Dear old me,
This is for two-days-ago me, two-weeks-ago me, two-years-ago me. This is for the me that I will never be again. You're probably sitting and reading this with leggings and comfy socks on. You're probably reading this eager to feel a bit of nostalgia from the memories I will bring up. I'm writing this because I've entered a new chapter in life, and I almost want to say sadly, but it's not sad that I'm closing the last one.
Dear old me,
Today is the day I stop, drop and roll into my new chapter in life. Today is the day that will start my new forever. I am so grateful for the recent chapters in my life and how they have ended. I have learned so many new things and met some amazing people. I'm excited to see where this new me takes me. I'm excited to deepen my relationships with my friends. I'm ready for this.
Dear old me,
Today is the day I cut toxic people out of my world. Their baggage was too heavy for me to carry including my own. It was hard. Shit, it was so hard. But I did it.
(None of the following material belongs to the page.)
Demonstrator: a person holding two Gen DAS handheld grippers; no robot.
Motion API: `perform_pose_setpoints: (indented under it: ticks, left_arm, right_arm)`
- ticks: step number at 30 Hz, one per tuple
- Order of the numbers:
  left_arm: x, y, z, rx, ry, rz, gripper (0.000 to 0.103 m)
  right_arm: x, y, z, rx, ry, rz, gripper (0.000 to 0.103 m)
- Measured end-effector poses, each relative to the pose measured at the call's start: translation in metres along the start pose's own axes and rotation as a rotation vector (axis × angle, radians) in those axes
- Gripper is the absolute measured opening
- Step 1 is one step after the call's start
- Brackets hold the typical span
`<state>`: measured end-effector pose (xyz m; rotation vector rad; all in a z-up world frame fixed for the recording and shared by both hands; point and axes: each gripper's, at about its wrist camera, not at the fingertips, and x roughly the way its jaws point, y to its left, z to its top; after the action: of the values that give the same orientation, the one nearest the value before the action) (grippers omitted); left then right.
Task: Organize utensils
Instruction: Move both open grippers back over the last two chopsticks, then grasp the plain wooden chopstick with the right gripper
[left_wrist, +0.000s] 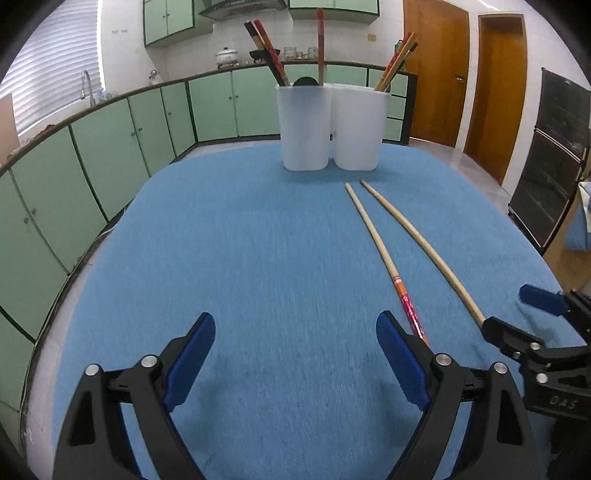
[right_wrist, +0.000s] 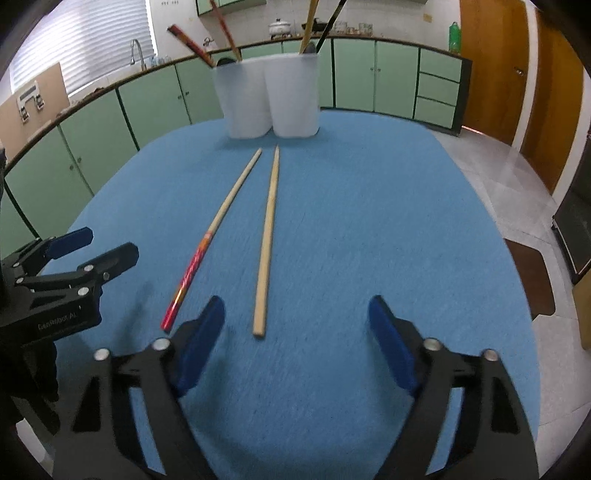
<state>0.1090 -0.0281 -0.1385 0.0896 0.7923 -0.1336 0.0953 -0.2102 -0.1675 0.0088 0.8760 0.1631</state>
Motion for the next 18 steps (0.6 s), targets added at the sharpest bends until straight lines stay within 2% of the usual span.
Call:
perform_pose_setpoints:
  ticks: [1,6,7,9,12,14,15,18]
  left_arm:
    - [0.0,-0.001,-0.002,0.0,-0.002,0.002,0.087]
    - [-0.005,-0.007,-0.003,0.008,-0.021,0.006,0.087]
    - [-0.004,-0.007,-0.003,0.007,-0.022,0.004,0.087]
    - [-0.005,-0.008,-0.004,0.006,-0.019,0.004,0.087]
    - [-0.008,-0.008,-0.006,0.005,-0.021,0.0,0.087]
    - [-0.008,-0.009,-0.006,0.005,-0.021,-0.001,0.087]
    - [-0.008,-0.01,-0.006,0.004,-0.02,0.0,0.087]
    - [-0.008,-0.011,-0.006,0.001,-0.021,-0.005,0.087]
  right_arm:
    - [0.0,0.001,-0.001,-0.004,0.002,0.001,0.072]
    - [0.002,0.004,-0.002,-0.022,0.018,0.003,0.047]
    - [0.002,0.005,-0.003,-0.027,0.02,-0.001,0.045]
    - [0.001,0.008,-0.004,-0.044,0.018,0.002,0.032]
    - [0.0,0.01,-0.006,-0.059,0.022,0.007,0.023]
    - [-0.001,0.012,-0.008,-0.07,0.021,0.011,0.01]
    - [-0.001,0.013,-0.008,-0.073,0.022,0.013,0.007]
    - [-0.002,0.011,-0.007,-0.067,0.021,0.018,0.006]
I decided that my life wasn't going to turn out the way I planned if I kept those toxic beings in it, and it's OK to feel that way.
Dear old me,
Today is the day that I feel free to be who I am and not ashamed. To walk around feeling confident and beautiful. I look around at my fellow classmates, acquaintances and best friends and just feel calm for a moment. Realizing you've made such a huge breakthrough in life is a wonderful feeling.
Dear old me,
Today is my second day of ASL and I'm going to rock that shit, hard. I'm beginning my passion and can only further in my knowledge from here. I don't have to listen to what other people think I should be doing with my life.
Dear old me,
Today is the day I realized I need to focus on my happiness and that it's OK to put yourself first sometimes. It's OK to stay in my jammies and not go out somewhere because I love movie nights. It's OK to go out and do as I please with my friends because it makes me happy.
Dear old me,
Today is the day I called and texted almost everyone in my family because I wanted to tell them I loved them. Life is passing by, and I never want to miss a moment to tell someone how I feel about them. Nor should you.
Dear old me,
We've had some great times and some bad times. We've done so much together. I'm going to miss you, but only a small bit. I'm excited for the new me to start showing a little more. I'm sorry to say this, but goodbye old me. Today is the day I will start to fly.